Maths C1 Coordinate Geometry

I'm stuck on a question that I remember doing but I've ended up forgetting.

Coordinates given for ABCD (-5,0),(0,5),(3,4)(4,-3)

Lines AC and BD intersect at E.
> Show that the coordinates of E are (1,3)

How do I work out the intersection point?

Notes: AC Gradient = 1/2
BD Gradient = -2/1
(They're perpendicular)

Equation AC is x-2y+5 = 0
Equation BD is y=-2x+5

Please help

If you draw two lines on a graph and make them intersect, you will see that their intersection has the same co-ordinates.

Does that give you a hint as to how you can solve those two equations at the same time?

If you draw two lines on a graph and make them intersect, you will see that their intersection has the same co-ordinates.

Does that give you a hint as to how you can solve those two equations at the same time?

Simultaneous?

Precisely

Derp, I got it now.

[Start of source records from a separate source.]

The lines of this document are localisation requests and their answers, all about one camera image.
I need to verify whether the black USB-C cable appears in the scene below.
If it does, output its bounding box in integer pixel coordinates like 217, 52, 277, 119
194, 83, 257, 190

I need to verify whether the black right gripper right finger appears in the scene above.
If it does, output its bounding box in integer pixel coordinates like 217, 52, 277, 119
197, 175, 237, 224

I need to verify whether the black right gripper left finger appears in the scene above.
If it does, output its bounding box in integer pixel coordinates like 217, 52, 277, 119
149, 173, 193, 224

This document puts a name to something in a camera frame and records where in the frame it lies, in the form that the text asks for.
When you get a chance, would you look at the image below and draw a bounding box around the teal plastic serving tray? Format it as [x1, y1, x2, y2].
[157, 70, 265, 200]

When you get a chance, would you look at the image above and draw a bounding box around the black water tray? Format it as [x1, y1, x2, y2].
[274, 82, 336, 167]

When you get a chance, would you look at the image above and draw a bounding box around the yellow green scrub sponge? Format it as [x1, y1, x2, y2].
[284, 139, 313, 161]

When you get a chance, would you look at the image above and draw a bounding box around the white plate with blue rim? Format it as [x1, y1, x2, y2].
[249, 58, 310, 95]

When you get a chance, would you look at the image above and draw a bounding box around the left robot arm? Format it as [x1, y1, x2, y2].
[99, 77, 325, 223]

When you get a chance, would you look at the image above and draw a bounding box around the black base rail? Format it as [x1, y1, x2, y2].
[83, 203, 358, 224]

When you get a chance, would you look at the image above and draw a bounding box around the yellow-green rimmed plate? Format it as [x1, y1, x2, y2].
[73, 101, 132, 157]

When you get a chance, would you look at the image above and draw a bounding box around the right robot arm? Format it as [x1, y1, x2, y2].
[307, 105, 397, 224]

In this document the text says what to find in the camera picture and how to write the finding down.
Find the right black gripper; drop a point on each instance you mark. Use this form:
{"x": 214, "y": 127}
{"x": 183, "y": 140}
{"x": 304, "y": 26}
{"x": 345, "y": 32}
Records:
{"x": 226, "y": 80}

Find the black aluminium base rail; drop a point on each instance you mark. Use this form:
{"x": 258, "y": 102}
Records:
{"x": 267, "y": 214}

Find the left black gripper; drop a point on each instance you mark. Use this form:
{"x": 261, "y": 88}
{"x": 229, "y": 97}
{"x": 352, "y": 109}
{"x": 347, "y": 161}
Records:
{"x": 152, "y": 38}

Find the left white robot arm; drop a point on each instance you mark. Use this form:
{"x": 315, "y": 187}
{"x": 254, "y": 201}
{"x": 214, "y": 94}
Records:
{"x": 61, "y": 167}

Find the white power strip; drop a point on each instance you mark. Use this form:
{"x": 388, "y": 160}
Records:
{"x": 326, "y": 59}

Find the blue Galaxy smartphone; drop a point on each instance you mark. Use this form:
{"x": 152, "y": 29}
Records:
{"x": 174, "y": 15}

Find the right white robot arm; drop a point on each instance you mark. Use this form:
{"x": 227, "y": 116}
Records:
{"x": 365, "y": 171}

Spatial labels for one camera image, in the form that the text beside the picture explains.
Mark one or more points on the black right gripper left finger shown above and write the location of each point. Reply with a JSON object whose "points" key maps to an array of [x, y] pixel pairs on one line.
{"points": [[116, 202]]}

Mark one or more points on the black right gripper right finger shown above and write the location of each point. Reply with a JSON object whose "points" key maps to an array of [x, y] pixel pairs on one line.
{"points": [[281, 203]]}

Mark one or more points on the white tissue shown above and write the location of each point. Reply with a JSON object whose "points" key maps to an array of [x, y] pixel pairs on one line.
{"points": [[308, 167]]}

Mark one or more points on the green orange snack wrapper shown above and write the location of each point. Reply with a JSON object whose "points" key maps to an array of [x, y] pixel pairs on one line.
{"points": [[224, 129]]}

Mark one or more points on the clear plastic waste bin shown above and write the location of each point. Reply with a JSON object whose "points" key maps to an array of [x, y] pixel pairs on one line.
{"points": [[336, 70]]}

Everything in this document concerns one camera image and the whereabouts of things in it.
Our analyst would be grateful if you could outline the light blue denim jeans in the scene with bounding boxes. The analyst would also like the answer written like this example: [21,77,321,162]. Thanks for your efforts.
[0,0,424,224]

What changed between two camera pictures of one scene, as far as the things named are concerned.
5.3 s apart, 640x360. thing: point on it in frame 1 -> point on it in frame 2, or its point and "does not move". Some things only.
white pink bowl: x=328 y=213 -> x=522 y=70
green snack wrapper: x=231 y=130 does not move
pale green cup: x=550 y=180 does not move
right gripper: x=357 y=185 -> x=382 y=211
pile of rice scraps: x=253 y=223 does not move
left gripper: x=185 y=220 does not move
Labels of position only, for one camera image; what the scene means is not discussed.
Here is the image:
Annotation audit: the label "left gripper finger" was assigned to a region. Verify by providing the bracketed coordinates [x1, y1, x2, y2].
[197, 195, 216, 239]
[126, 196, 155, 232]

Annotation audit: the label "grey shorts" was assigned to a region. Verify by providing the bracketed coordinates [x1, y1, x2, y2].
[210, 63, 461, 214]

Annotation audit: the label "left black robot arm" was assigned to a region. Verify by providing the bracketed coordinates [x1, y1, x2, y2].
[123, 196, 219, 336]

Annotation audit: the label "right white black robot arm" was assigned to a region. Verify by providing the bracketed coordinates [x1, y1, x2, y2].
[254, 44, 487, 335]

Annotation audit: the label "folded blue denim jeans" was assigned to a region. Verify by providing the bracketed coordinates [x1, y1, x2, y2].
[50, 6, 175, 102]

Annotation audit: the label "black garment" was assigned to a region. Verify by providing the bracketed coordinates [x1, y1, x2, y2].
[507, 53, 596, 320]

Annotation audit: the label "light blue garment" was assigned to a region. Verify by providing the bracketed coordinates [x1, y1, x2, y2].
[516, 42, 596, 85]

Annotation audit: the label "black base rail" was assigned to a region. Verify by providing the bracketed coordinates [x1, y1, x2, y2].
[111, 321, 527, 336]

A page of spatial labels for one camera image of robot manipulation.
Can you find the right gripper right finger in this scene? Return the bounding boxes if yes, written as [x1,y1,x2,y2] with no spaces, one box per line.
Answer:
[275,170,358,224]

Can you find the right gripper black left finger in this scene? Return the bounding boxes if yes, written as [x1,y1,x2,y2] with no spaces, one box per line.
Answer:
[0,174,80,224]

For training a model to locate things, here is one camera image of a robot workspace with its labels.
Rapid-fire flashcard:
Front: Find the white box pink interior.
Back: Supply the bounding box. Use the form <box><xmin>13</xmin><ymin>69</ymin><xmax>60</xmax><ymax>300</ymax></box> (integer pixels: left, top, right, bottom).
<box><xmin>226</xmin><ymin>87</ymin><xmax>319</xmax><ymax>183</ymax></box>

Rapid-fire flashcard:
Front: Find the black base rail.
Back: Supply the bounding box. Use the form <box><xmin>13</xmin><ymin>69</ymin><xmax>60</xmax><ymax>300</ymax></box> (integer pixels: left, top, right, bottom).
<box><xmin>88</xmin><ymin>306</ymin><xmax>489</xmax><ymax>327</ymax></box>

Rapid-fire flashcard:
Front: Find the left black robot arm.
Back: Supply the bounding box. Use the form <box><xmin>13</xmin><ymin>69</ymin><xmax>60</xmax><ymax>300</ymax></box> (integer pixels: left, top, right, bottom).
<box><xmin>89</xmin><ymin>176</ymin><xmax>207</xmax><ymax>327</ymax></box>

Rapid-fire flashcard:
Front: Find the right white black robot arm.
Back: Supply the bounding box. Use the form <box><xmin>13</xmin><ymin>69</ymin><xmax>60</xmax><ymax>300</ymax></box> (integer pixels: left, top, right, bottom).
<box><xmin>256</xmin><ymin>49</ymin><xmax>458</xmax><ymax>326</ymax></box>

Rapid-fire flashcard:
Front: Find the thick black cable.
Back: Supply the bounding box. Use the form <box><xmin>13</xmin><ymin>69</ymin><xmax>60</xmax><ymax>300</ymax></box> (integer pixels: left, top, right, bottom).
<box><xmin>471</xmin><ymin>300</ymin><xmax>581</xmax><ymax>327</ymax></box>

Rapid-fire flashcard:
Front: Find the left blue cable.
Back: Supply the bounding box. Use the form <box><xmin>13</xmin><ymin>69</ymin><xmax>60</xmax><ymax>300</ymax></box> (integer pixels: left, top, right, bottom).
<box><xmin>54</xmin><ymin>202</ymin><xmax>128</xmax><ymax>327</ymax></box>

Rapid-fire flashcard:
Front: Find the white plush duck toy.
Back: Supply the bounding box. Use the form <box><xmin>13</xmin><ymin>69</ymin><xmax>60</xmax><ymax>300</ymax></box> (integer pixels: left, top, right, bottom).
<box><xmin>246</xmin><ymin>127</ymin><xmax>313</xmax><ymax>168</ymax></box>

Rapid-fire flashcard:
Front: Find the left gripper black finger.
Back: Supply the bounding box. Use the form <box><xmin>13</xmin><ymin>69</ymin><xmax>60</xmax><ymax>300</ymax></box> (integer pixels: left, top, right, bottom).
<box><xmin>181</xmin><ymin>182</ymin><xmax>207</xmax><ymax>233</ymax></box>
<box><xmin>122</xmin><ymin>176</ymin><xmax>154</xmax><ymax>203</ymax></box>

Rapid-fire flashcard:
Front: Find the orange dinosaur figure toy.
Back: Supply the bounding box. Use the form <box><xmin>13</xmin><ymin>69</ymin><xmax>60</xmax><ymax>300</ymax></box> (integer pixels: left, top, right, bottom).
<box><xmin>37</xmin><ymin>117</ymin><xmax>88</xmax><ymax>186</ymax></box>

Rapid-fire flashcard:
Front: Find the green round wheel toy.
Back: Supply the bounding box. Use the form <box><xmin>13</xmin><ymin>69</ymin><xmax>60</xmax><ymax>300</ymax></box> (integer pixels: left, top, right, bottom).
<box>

Just needed the pointer lol

For anyone who may want to correct me

AC Gradient = 1/2, Equation = 2y = x+5.
BD = 2y = -2x + 5 with Gradient of -2

-2x + 5 = 1/2x + 5/2
when you multiply by 2 to get whole numbers
-4x + 10 = x + 5
rearrange
(-5) + 10 = x + 4x
5 = 5x
x = 1
Substitute in to later equation so 2y = x + 5
2y = 1 + 5
2y = 6
y = 6/3
y = 3

(1,3)

Precisely

Derp, I got it now. Just needed the pointer lol

For anyone who may want to correct me

AC Gradient = 1/2, Equation = 2y = x+5.
BD = 2y = -2x + 5 with Gradient of -2

-2x + 5 = 1/2x + 5/2
when you multiply by 2 to get whole numbers
-4x + 10 = x + 5
rearrange
(-5) + 10 = x + 4x
5 = 5x
x = 1
Substitute in to later equation so 2y = x + 5
2y = 1 + 5
2y = 6
y = 6/3
y = 3

(1,3)

OKAY I THINK I GOT IT

Step 1: Rearrange equations
$x-2y=-5$
$2x+y=5$

Step 2: Represent in matrix form

$\begin{bmatrix} 1 & -2 \\ 2 & 1 \end{bmatrix} \begin{bmatrix} x \\ y \end{bmatrix} = \begin{bmatrix} -5 \\ 5 \end{bmatrix}$

Step 3: Find the inverse matrix

$\begin{bmatrix} 1 & -2 \\ 2 & 1 \end{bmatrix}^{-1} = \frac{1}{5}\begin{bmatrix} 1 & 2 \\ -2 & 1 \end{bmatrix}$

Step 4: Pre-multiply by the inverse matrix
$\begin{bmatrix} 1 & -2 \\ 2 & 1 \end{bmatrix}^{-1} \begin{bmatrix} 1 & -2 \\ 2 & 1 \end{bmatrix} \begin{bmatrix} x \\ y \end{bmatrix} = \begin{bmatrix} 1 & -2 \\ 2 & 1 \end{bmatrix}^{-1} \begin{bmatrix} -5 \\ 5 \end{bmatrix}$

$\Rightarrow \mathbb{I} \begin{bmatrix} x \\ y \end{bmatrix} = \frac{1}{5}\begin{bmatrix} 1 & 2 \\ -2 & 1 \end{bmatrix} \begin{bmatrix} -5 \\ 5 \end{bmatrix}$

Step 5: Clean up
$\begin{bmatrix} x \\ y \end{bmatrix} = \frac{1}{5}\begin{bmatrix} 5 \\ 15 \end{bmatrix} = \begin{bmatrix} 1 \\ 3 \end{bmatrix}$

So:

x=1
y=3


DID I GET IT RIGHT?!!?!?!

correct answer but minus swag points for not using gaussian elimination. Sorry

Correct answer but minus swag points for not using gaussian elimination. Sorry

On a serious note, do you reckon they would actually award marks for this method in C1???